Uno de los elementos centrales del expediente es el abuso de poder como herramienta de coerción. Las denuncias describen amenazas explícitas vinculadas a la continuidad laboral, el acceso a contratos, la militancia política y la posibilidad de quedar excluidos del circuito institucional. Ese entramado de presiones habría sido determinante para sostener durante años una dinámica de sometimiento que hoy está bajo la lupa judicial.

En el caso de Daniela Silva Muñoz, la acusación adquiere un peso adicional por su rol institucional: se desempeñaba como integrante de la secretaria de genero de UPCN Povincia de Buenos Aires, un área que, paradójicamente, tiene entre sus funciones la prevención y abordaje de situaciones de violencia.

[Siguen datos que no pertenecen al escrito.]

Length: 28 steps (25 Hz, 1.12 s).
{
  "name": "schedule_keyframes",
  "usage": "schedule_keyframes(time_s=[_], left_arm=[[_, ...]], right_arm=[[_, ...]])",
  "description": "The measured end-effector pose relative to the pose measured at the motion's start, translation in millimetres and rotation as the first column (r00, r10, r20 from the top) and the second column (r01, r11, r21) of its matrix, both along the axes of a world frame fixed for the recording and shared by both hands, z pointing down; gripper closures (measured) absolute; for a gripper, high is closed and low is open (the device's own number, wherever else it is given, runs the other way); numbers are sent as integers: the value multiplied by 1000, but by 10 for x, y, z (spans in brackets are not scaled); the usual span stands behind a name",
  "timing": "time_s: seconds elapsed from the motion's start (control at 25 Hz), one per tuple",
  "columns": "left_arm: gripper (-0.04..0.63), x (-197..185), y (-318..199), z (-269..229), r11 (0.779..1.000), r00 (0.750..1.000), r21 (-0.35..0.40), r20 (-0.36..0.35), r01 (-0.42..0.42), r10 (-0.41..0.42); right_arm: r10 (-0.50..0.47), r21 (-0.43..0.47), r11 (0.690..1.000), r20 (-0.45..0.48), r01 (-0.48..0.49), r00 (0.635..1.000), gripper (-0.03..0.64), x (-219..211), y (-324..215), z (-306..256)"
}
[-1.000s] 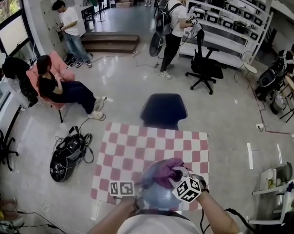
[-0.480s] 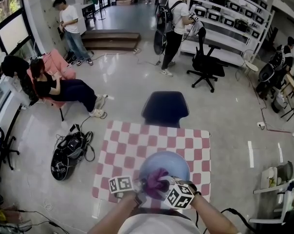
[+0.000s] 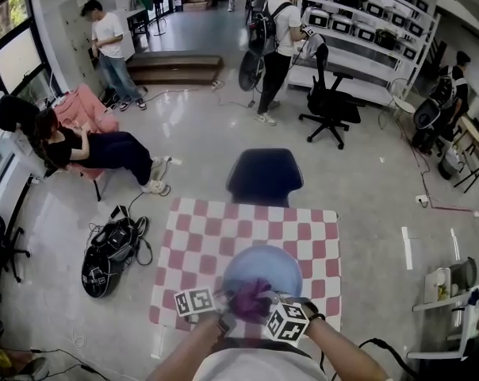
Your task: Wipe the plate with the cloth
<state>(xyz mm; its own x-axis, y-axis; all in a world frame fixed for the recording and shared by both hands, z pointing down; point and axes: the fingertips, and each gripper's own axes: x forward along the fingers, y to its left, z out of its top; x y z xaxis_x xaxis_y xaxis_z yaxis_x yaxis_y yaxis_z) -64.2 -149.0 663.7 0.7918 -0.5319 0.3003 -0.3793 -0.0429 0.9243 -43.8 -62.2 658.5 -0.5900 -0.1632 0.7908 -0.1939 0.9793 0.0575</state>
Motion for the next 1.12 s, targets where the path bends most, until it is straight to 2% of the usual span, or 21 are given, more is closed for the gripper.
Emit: schedule_keyframes(time_s=[0.16,0.4,0.52,0.68,0.8,0.92,1.12], left_arm=[[548,-141,53,59,1000,1000,-18,-5,10,-10],[549,-286,166,175,999,1000,-46,-20,12,-13],[551,-287,213,213,998,1000,-53,-23,21,-22],[548,-266,209,203,998,999,-44,6,39,-39],[546,-280,188,203,997,998,-31,21,64,-63],[545,-248,165,197,996,996,-17,31,83,-82],[545,-44,152,157,999,998,-5,35,54,-54]], right_arm=[[-20,-61,998,-46,18,999,512,304,120,186],[36,-16,999,-112,-38,993,512,739,-42,298],[44,6,999,-143,-44,989,512,799,-83,310],[-15,-20,1000,-197,12,980,512,702,67,405],[-53,-76,996,-165,41,985,512,503,238,456],[-71,-122,991,-89,60,994,512,248,355,413],[-65,-177,981,50,73,997,512,-128,387,190]])
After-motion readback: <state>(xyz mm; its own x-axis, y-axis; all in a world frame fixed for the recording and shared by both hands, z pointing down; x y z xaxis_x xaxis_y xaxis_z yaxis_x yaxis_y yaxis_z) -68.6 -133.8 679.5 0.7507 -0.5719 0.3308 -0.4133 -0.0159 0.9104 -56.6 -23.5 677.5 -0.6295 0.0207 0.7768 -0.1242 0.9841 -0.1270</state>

Para la fiscalía, esa posición habría sido utilizada como un escudo simbólico que reforzaba la confianza de las víctimas y profundizaba el mecanismo de manipulación.

La investigación está a cargo de la fiscal Betina Lacki, la misma funcionaria judicial que llevó adelante causas de alto impacto institucional como la denominada “banda de los jueces” y el expediente conocido como caso chocolate, donde se desbarató una estructura de recaudación ilegal dentro de la Legislatura bonaerense. En este nuevo proceso, Lacki analiza no solo los hechos denunciados, sino también el entramado político y administrativo que permitió que los abusos se extendieran durante casi una década sin ser denunciados.

Según consta en el expediente, el contexto de poder, la pertenencia política y la estructura cerrada del Senado habrían funcionado como un factor de protección informal para los acusados, generando un clima de temor que desalentó durante años cualquier intento de denuncia.

 

La causa continúa en plena etapa de investigación, con medidas probatorias en curso y la posibilidad de nuevas imputaciones, mientras la Justicia avanza en el análisis de responsabilidades individuales y eventuales encubrimientos dentro de la estructura institucional.